START Material for the task

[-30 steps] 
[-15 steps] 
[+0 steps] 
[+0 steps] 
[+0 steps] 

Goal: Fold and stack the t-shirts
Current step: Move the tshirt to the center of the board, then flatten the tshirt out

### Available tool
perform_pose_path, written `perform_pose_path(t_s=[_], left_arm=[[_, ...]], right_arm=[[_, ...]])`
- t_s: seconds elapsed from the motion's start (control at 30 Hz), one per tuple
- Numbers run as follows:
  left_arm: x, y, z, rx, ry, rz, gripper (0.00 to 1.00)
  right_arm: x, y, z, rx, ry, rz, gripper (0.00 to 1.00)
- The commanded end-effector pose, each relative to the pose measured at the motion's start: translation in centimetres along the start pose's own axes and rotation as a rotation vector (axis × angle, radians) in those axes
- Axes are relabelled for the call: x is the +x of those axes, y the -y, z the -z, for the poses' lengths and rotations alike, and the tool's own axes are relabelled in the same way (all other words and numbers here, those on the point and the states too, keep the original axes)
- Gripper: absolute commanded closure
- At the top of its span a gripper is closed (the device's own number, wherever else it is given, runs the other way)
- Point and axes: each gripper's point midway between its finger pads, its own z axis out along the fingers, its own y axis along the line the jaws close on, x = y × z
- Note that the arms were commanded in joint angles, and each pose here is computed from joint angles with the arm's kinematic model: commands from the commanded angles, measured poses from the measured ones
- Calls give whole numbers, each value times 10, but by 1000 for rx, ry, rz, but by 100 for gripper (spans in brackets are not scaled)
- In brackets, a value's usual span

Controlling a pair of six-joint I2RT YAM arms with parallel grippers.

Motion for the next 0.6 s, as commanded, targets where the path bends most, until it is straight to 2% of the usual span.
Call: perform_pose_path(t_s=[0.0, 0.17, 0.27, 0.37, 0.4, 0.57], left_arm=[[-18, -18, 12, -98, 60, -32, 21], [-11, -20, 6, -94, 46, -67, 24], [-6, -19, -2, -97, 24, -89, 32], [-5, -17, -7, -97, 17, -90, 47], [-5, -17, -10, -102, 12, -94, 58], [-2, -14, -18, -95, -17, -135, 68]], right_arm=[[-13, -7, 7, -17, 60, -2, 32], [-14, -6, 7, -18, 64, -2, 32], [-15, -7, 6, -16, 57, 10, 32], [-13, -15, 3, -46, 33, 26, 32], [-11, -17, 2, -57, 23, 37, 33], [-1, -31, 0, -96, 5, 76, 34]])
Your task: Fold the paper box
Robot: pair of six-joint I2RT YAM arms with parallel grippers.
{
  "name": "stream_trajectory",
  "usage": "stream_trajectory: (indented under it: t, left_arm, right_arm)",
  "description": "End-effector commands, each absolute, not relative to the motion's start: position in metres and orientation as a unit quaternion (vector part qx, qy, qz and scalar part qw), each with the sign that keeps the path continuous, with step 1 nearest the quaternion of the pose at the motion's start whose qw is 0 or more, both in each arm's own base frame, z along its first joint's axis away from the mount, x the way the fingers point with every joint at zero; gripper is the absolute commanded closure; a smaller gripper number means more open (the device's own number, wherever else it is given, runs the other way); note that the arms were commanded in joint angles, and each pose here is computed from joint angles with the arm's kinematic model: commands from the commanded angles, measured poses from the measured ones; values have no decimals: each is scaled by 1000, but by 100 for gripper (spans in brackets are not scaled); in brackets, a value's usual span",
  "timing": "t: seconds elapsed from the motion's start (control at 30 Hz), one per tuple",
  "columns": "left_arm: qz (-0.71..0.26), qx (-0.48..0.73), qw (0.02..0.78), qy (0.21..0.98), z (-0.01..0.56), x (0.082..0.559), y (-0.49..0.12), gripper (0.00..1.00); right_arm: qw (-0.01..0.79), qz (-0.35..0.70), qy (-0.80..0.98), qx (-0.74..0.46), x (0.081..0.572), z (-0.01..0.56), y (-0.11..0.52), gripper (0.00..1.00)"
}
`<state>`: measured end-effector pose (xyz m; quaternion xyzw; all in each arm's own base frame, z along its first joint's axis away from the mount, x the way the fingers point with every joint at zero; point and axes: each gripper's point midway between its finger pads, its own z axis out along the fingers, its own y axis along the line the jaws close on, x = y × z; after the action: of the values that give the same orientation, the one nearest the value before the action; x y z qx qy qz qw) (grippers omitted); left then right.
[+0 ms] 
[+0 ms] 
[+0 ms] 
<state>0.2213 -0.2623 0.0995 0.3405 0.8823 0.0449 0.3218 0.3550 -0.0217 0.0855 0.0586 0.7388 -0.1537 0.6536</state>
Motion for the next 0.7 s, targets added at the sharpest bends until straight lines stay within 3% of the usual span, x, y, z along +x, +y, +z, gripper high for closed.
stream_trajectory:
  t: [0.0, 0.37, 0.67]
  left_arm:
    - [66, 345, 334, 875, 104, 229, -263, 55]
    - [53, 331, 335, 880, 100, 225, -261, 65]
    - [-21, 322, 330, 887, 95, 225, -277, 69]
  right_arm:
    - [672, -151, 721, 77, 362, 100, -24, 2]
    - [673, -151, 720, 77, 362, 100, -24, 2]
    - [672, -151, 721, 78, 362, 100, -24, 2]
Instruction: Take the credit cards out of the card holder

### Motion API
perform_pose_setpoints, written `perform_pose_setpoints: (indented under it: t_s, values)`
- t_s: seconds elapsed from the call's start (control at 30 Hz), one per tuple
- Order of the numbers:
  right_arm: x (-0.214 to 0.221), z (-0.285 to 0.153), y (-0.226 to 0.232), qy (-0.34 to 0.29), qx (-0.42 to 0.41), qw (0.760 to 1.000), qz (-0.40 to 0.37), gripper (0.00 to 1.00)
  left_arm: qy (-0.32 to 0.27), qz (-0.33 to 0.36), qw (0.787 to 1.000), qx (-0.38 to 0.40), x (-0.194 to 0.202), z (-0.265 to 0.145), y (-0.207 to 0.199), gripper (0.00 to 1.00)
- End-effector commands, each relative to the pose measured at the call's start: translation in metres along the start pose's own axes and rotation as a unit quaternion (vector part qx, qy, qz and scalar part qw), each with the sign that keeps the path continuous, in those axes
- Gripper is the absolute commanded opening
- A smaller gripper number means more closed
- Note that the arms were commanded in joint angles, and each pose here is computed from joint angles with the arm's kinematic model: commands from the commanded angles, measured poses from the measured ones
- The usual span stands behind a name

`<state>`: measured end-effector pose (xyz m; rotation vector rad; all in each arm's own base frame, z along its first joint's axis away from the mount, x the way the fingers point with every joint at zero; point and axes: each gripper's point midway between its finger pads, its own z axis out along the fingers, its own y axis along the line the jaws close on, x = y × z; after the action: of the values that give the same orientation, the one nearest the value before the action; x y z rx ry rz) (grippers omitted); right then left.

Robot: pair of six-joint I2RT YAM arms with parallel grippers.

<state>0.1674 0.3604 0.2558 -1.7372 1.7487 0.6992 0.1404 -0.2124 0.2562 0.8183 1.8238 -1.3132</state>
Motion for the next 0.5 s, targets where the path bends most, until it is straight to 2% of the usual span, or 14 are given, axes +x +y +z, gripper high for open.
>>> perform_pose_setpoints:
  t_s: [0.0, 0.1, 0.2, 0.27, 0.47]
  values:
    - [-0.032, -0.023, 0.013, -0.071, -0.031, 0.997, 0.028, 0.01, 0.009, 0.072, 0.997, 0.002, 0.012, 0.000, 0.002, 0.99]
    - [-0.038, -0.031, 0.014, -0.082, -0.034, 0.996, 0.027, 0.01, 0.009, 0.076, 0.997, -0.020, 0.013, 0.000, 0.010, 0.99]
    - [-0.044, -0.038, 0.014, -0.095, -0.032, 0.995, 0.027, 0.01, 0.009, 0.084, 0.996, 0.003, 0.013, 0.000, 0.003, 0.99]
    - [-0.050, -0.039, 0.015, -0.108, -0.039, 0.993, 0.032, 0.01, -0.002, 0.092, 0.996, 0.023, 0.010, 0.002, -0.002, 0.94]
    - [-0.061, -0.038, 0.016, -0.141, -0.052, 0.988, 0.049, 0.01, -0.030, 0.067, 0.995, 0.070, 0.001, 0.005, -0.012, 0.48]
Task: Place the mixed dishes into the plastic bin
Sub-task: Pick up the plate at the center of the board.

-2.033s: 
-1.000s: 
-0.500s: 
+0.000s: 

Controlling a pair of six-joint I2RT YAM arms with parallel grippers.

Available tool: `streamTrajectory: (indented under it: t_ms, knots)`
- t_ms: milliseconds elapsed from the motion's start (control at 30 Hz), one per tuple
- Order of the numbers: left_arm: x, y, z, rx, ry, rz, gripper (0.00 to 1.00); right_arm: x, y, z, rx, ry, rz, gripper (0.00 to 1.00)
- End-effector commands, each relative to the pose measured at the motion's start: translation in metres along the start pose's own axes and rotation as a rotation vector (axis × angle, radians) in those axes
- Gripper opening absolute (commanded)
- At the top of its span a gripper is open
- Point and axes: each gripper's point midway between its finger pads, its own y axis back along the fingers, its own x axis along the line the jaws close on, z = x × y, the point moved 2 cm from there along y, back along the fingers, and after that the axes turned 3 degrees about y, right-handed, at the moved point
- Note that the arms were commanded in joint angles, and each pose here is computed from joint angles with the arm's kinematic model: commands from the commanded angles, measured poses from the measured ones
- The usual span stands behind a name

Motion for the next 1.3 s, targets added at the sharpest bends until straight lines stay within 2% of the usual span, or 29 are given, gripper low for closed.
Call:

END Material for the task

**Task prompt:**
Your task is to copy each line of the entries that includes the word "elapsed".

**Completed exercise:**
- t_s: seconds elapsed from the motion's start (control at 30 Hz), one per tuple
  "timing": "t: seconds elapsed from the motion's start (control at 30 Hz), one per tuple",
- t_s: seconds elapsed from the call's start (control at 30 Hz), one per tuple
- t_ms: milliseconds elapsed from the motion's start (control at 30 Hz), one per tuple

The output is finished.